The number of hate crimes reported to Avon & Somerset Police increased by 9% from 2016 to 2018, reflecting a growing intolerance for hate crimes, as well as a boost in confidence amongst victims.
In 2018, Avon & Somerset Police registered 3,324 hate crimes, up from 3,025 in 2016.
More than 58% of the crimes were racially motivated, 6% motivated by religion, 10% motivated by sexual orientation, 9.2% were disablist hate crimes, 2% were transgender hate crimes, and 5.7% were gender-motivated crimes.
The spike in hate crimes has been attributed to a number of factors such as, the result of the EU Referendum, which is said to have emboldened and validated individuals already inclined towards racial hate to act.
The increase has also been attributed to improved recording of crime, a greater awareness of hate crime and an improved willingness of victims to come forward.
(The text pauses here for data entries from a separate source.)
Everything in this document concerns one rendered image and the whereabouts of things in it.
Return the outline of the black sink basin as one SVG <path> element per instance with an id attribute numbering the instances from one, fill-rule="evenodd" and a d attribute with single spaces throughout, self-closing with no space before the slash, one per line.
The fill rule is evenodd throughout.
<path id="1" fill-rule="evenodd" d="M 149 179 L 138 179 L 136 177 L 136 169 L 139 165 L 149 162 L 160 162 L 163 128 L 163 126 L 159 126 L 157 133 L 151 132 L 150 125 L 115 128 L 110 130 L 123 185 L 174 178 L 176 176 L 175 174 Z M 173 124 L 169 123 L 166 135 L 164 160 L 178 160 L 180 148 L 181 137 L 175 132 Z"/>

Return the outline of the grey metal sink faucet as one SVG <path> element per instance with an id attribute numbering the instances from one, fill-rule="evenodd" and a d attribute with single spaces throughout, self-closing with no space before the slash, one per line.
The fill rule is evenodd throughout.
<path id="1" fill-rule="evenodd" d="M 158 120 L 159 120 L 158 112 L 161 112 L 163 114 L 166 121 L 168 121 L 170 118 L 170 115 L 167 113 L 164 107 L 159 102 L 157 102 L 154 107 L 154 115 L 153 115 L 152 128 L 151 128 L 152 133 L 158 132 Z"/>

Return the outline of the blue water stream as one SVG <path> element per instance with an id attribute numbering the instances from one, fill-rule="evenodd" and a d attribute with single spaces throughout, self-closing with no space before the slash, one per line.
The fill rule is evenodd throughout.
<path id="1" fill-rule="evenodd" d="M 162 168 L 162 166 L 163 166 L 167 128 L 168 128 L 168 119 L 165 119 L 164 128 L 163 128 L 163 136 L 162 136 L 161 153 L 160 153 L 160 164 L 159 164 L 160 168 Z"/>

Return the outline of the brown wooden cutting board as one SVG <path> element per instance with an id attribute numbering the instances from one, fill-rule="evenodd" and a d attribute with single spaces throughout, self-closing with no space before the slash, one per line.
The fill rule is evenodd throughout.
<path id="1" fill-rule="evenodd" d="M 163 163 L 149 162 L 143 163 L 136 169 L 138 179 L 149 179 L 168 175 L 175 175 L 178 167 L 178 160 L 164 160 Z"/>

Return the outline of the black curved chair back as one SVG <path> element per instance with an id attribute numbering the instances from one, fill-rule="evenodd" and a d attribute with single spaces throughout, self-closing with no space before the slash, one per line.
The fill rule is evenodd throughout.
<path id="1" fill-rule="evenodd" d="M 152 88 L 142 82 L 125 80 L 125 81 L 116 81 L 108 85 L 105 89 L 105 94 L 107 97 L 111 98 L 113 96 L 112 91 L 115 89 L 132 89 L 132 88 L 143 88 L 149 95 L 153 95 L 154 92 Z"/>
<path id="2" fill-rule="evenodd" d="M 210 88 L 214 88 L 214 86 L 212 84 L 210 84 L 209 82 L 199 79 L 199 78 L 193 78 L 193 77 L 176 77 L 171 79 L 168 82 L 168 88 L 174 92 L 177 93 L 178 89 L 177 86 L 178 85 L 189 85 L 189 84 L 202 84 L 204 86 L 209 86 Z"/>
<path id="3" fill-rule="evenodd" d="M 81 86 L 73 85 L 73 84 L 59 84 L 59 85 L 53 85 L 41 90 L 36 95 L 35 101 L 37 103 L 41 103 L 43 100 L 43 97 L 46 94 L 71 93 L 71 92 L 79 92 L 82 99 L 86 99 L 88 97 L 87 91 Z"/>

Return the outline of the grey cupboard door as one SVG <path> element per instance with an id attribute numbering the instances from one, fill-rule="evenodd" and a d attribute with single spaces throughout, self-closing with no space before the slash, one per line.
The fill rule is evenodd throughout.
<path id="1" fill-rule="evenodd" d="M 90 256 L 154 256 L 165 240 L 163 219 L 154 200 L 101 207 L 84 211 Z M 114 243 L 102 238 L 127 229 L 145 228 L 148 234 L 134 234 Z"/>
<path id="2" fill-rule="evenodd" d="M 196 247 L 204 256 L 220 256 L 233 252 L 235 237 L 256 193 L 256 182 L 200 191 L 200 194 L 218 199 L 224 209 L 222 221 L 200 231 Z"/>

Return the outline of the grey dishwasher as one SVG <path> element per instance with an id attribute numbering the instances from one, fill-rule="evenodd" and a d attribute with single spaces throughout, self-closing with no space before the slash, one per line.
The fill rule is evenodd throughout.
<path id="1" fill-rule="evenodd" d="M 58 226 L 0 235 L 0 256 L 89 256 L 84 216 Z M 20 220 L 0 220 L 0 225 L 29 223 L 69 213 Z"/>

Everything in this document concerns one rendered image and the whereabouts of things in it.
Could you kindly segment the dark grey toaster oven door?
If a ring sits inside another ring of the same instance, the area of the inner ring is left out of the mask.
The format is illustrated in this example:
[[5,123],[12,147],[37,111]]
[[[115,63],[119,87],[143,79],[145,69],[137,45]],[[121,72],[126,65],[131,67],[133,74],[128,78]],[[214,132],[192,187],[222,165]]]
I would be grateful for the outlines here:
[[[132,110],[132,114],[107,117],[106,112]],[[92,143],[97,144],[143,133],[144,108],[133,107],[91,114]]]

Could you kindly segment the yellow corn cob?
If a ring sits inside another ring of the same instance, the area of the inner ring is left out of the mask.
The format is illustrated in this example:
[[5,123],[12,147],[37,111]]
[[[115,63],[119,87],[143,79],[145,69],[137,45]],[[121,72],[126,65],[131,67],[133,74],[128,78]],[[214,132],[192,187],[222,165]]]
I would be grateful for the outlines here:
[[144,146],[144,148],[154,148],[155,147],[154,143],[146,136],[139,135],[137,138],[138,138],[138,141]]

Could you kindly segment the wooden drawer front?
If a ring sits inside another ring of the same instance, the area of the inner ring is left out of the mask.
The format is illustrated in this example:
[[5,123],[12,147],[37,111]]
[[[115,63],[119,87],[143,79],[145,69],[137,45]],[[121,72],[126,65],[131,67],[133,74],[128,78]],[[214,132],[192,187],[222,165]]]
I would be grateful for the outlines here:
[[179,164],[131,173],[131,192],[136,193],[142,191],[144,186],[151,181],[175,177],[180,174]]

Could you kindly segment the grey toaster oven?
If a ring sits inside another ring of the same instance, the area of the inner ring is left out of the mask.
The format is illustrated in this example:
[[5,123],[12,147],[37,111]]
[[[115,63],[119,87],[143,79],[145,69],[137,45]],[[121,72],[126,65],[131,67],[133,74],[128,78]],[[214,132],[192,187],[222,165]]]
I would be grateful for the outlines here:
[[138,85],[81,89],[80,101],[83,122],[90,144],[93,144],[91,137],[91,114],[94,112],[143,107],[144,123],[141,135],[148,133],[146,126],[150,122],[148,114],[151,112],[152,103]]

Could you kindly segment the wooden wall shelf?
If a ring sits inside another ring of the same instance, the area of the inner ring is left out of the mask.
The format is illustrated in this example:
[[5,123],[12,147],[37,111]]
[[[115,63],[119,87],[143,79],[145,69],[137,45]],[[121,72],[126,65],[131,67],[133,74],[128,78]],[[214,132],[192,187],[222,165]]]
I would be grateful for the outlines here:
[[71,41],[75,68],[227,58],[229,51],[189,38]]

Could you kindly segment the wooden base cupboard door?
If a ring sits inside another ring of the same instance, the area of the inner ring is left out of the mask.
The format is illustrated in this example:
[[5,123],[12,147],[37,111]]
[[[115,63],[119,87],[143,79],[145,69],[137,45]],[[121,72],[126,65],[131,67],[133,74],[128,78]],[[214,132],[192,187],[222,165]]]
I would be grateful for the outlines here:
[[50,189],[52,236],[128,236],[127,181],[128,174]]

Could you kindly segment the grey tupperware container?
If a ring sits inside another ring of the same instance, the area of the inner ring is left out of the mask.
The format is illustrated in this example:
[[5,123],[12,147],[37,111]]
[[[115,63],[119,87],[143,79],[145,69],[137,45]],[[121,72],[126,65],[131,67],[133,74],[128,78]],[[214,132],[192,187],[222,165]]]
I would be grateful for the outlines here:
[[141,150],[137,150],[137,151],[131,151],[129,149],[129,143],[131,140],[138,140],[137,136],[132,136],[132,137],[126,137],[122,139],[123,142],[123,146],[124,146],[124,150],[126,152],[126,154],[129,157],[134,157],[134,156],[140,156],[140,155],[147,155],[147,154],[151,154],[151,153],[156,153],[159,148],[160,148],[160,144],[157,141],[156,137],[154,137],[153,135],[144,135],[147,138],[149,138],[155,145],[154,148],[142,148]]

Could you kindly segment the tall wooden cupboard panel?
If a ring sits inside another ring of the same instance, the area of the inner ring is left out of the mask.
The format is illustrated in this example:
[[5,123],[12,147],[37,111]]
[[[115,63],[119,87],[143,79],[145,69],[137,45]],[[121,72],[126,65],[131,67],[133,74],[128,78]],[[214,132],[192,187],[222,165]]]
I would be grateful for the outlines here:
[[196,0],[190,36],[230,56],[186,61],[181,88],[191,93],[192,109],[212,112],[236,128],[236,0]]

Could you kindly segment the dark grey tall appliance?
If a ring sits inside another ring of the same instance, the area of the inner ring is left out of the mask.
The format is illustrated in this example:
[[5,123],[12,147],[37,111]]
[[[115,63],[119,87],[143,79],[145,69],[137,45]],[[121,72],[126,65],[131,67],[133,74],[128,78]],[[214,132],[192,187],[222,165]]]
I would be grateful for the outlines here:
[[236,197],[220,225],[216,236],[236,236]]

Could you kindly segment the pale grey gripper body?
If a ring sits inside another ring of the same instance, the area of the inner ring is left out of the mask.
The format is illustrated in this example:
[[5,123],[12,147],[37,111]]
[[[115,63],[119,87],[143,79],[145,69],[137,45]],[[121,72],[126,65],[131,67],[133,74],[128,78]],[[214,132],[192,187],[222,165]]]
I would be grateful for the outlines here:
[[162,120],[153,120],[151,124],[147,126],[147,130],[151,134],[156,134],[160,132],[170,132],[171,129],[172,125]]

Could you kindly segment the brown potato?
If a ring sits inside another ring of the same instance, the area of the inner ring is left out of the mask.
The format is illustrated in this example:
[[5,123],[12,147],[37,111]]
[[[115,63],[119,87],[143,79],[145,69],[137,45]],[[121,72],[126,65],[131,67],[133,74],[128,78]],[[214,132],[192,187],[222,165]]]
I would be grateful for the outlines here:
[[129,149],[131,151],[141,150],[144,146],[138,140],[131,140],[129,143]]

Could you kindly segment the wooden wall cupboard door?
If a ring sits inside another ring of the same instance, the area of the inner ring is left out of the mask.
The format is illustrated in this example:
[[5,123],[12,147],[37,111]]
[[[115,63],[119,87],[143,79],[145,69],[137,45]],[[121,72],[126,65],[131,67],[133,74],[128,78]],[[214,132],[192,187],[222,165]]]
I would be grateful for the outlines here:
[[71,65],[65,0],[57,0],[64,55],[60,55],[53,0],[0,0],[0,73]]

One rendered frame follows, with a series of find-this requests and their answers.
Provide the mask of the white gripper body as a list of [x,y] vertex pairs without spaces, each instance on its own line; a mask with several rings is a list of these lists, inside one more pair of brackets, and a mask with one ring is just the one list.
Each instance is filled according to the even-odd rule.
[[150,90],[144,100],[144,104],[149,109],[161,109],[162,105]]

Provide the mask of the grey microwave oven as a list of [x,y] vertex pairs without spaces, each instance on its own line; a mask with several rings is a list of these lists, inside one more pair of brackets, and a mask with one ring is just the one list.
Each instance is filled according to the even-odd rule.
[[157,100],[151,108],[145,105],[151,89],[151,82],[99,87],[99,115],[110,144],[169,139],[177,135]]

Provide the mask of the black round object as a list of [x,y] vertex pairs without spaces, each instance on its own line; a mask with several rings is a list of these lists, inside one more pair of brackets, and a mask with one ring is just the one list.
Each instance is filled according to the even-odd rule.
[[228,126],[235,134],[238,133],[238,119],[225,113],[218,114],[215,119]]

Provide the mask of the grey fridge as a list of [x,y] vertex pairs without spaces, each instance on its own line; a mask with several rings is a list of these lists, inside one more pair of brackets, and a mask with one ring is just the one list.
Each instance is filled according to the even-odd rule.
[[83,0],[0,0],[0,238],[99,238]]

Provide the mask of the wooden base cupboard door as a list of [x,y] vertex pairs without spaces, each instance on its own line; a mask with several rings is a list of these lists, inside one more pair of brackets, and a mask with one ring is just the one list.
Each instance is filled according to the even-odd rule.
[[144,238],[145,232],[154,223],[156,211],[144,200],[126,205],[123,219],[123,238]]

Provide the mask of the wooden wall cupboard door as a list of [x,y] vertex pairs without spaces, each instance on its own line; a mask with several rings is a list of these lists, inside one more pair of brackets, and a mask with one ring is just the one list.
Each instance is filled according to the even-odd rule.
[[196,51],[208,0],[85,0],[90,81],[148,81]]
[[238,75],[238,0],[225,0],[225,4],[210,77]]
Whilst statistics suggest that more victims are reporting hate crimes, data also highlights that there are vulnerable communities in Avon and Somerset particularly susceptible of being the target of hate crime that remain at high risk of under-reporting.
In recent years, police have seen a rise in the number of religious hate crimes, particularly anti-Muslim hate crimes.
From September 2017 to August 2019, Avon & Somerset Police logged 159 anti-Muslim hate crime victims representing 47% of all religious hate crimes in the area.
In the same period, 72% of religious hate crimes targeting women in Bristol were anti-Muslim hate crimes.
Officers have identified that Muslim women over the age of 45 are at high risk of under-reporting hate crimes due to language and cultural barriers, and a lack of knowledge of what happens when a hate crime is reported.
Transgender and disablist hate crimes also continue to be severely under-reported. This has been widely attributed to the complex nature of these crimes that makes them difficult to identify, as well as little awareness about the services available to victims.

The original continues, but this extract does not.